BEGIN Data provided

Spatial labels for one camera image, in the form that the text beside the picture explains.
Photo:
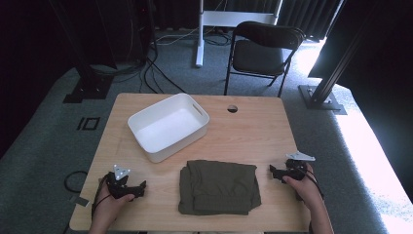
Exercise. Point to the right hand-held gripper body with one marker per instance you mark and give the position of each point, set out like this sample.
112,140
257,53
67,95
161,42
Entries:
293,170

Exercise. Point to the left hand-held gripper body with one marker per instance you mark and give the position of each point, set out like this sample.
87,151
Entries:
119,188

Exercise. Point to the olive green pants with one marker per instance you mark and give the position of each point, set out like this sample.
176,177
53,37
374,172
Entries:
219,187

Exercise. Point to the white plastic bin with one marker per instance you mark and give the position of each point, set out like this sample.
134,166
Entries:
168,128

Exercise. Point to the person's right hand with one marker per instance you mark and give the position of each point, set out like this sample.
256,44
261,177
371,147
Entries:
303,188

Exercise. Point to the person's left hand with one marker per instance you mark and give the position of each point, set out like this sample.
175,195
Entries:
108,206

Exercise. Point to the grey tape piece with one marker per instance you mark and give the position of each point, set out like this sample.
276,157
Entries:
81,201

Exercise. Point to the black metal stand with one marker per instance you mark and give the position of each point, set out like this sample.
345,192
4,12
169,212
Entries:
89,87
319,97

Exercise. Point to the black folding chair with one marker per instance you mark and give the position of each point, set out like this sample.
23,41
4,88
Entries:
259,57

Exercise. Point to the white metal desk frame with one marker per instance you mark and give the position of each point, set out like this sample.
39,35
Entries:
227,18

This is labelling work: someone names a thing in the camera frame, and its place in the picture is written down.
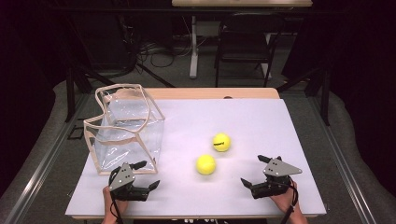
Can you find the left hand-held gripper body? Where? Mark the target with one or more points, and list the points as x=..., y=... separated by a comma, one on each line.
x=123, y=179

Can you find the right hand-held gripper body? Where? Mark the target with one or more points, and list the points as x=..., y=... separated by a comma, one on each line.
x=278, y=169

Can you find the transparent bag with beige trim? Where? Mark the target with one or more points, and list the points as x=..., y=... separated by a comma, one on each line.
x=130, y=124

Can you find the yellow tennis ball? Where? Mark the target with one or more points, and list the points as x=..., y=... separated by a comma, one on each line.
x=205, y=164
x=221, y=142

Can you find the person's left hand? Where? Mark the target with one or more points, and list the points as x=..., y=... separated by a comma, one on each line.
x=120, y=207

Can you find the person's right hand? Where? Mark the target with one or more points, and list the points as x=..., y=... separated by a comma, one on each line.
x=285, y=202

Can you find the wooden table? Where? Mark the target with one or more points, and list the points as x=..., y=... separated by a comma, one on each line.
x=218, y=92

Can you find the black metal stand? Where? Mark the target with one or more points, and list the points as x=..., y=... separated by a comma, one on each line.
x=325, y=93
x=70, y=93

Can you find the black stand leg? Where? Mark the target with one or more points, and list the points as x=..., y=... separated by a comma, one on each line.
x=155, y=76

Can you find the black chair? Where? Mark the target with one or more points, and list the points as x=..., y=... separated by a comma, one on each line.
x=243, y=49

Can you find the black curtain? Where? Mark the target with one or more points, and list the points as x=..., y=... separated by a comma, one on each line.
x=25, y=77
x=367, y=77

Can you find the white-legged background table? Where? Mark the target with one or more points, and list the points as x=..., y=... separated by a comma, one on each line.
x=194, y=46

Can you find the aluminium floor rail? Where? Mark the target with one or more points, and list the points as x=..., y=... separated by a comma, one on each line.
x=42, y=166
x=344, y=168

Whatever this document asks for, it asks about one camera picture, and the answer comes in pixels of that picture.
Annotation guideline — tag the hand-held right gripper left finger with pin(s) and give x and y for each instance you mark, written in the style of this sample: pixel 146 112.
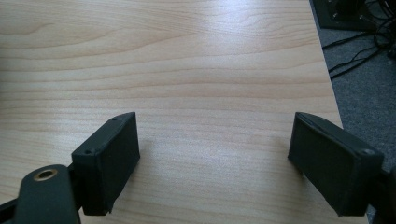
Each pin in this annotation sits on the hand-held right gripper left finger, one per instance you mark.
pixel 104 161

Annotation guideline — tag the black stand base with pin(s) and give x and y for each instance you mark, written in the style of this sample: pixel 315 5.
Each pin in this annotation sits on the black stand base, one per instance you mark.
pixel 342 14

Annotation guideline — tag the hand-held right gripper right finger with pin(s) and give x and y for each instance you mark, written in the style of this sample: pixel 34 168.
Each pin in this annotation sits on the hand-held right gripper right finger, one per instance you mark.
pixel 334 161

END Data provided

Assigned task
For this exercise, gather every line of the data that contains the word "frame".

Answer for this exercise
Exercise. Point to the white metal desk frame with one marker per instance you mark and give the position of each point, set out like this sample.
This is labelling work: someone names a thing in the camera frame, and its place in the picture is written down.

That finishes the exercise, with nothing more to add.